De toutes les nuits, les amants : la solitude de l'écriture selon Mieko Kawakami

Mimiche - 02.04.2015

Livre - Littérature japonaise - solitude - écriture


Fuyoko Irié était une jeune femme effacée, timide, solitaire mais appliquée et travailleuse dans une petite maison d'édition de Tokyo. Sans réel contact avec ses collègues qui chuchotaient en riant sous cape. Sans que cela n'affecte son travail de correctrice éditoriale qu'elle assumait avec conscience, méthode et obstination, recherchant la faute, l'erreur de référence, l'accord incorrect l'expression litigieuse sans relâche.

 

Jusqu'au jour où, à la demande de Kyôko S., une ancienne collègue ayant démissionné pour créer sa propre entreprise d'édition, Fuyoko a accepté de prendre, en plus de son travail salarié, quelques travaux similaires chez elle.

 

Ce qui lui a donné l'occasion de rencontrer Hijiri Ishikawa, la correspondante de la maison d'édition pour laquelle Kyôko S. lui avait demandé de lui porter assistance. Et après plusieurs mois de collaboration directe, Hijiri a suggéré à Fuyoko de s'installer en free-lance.

 

Après quelques hésitations, Fuyoko a finalement décidé de démissionner et de travailler ainsi pour son propre compte.

 

Travailler chez elle pour corriger des épreuves n'est cependant pas la meilleure façon de s'affranchir de la solitude. Pourtant Fuyoko y trouve son compte même si, « si on invertissait les six premiers et les six derniers mois de l'année, (elle) ne (s')en rendrait même pas compte ».

 

Seuls d'exceptionnels contacts avec Hijiri ou le livreur qui lui amène du travail sont l'occasion de sortir de son isolement. Qui finit par lui peser au point que, auparavant réfractaire à l'alcool, elle se laisse aller à une consommation abusive de saké et de bière.

 

Ce qi lui vaudra, dans un centre culturel où, saoûle, elle attendait son tour pour s'inscrire à un atelier collectif, de s'endormir et de se faire voler son sac. L'occasion de rencontrer Monsieur Mitsutsuka qui, gentiment, lui a prêté un peu d'argent afin de lui permettre de prendre le train et de rentrer chez elle.

 

Voilà un livre étrange à maints égards

 

D'abord, certainement dans son écriture inconstante et inégale, avec des hauts délicieux et des bas pesants. J'ai été gêné par certains passages qui m'ont paru lourds, mais enchanté par d'autres totalement lumineux.

 

Ensuite par une culture tellement différentes qu'il en est parfois difficile d'en comprendre les codes. Certes une partie des personnages est totalement « occidentalisée » et n'est en rien étonnante.
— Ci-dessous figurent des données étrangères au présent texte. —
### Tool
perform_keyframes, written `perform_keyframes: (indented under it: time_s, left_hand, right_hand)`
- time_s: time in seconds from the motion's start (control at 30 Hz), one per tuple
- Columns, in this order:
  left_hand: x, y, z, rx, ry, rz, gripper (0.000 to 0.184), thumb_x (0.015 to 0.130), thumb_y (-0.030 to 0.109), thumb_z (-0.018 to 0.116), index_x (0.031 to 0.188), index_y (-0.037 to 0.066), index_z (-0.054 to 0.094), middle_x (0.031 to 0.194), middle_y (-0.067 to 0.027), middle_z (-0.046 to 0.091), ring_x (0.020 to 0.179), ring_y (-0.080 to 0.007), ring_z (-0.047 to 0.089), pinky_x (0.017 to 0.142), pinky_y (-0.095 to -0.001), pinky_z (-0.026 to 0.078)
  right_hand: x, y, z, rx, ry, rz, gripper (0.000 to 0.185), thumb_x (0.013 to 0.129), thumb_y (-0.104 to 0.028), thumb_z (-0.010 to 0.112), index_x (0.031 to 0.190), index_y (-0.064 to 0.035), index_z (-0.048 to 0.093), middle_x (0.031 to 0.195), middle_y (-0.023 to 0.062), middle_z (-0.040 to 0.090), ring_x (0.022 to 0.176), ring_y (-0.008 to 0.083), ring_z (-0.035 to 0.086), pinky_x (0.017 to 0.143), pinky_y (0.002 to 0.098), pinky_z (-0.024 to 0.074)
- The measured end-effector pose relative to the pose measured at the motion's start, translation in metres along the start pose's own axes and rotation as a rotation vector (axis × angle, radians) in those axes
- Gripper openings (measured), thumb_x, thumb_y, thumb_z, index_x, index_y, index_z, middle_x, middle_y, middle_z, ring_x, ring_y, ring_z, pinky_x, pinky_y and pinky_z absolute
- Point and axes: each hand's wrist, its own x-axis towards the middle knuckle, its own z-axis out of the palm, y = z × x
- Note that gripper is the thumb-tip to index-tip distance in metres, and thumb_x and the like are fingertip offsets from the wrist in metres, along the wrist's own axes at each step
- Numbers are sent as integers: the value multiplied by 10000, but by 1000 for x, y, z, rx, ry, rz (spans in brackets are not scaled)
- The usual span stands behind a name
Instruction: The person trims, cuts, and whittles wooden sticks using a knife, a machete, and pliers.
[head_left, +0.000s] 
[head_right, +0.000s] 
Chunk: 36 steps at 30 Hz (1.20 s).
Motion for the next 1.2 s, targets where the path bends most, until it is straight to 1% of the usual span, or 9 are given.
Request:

Mais d'autres restent profondément « différents » dans leur comportement, leur sens des conventions (ou de l'« honneur » ?) au point qu'ils peuvent en être quasi incompréhensibles, en tous cas assurément mystérieux.

 

Et puis il y a ce comportement de l'héroïne, tellement timide qu'elle fuit toute relation. Tellement introvertie qu'elle n'est en rien capable de concevoir qu'il puisse être possible de lui porter un quelconque intérêt.

 

Que cela se traduise alors par une plongée, que dis-je, une immersion dans l'alcool pour vaincre toutes les barrières, toutes les appréhensions, les terreurs que l'autre représente m'est apparu effrayant, tellement insensé. Eteindre la peur panique du vide que peut provoquer l'attente de l'autre qui sollicite une parole, un avis, une réponse deviendrait insurmontable, tétanisant, sans le recours de doses croissantes de saké.

  

Et pourtant, il y a, dans le texte, cette poésie d'une relation difficile entre deux êtres que tout rapproche et que tout éloigne. La poésie de sentiments qui s'éveillent mais demeurent incompréhensibles pour un être qui ne les a jamais imaginés, qui ne les comprend pas en les sentant croître en elle et qui en a peur.

 

Comme une rédemption, une amitié s'élève au milieu d'un champ de ruines. Avec l'écriture comme une psychanalyse.

 

Fuyuko, « celle qui découvre l'âme des êtres et des choses » se découvrira elle-même.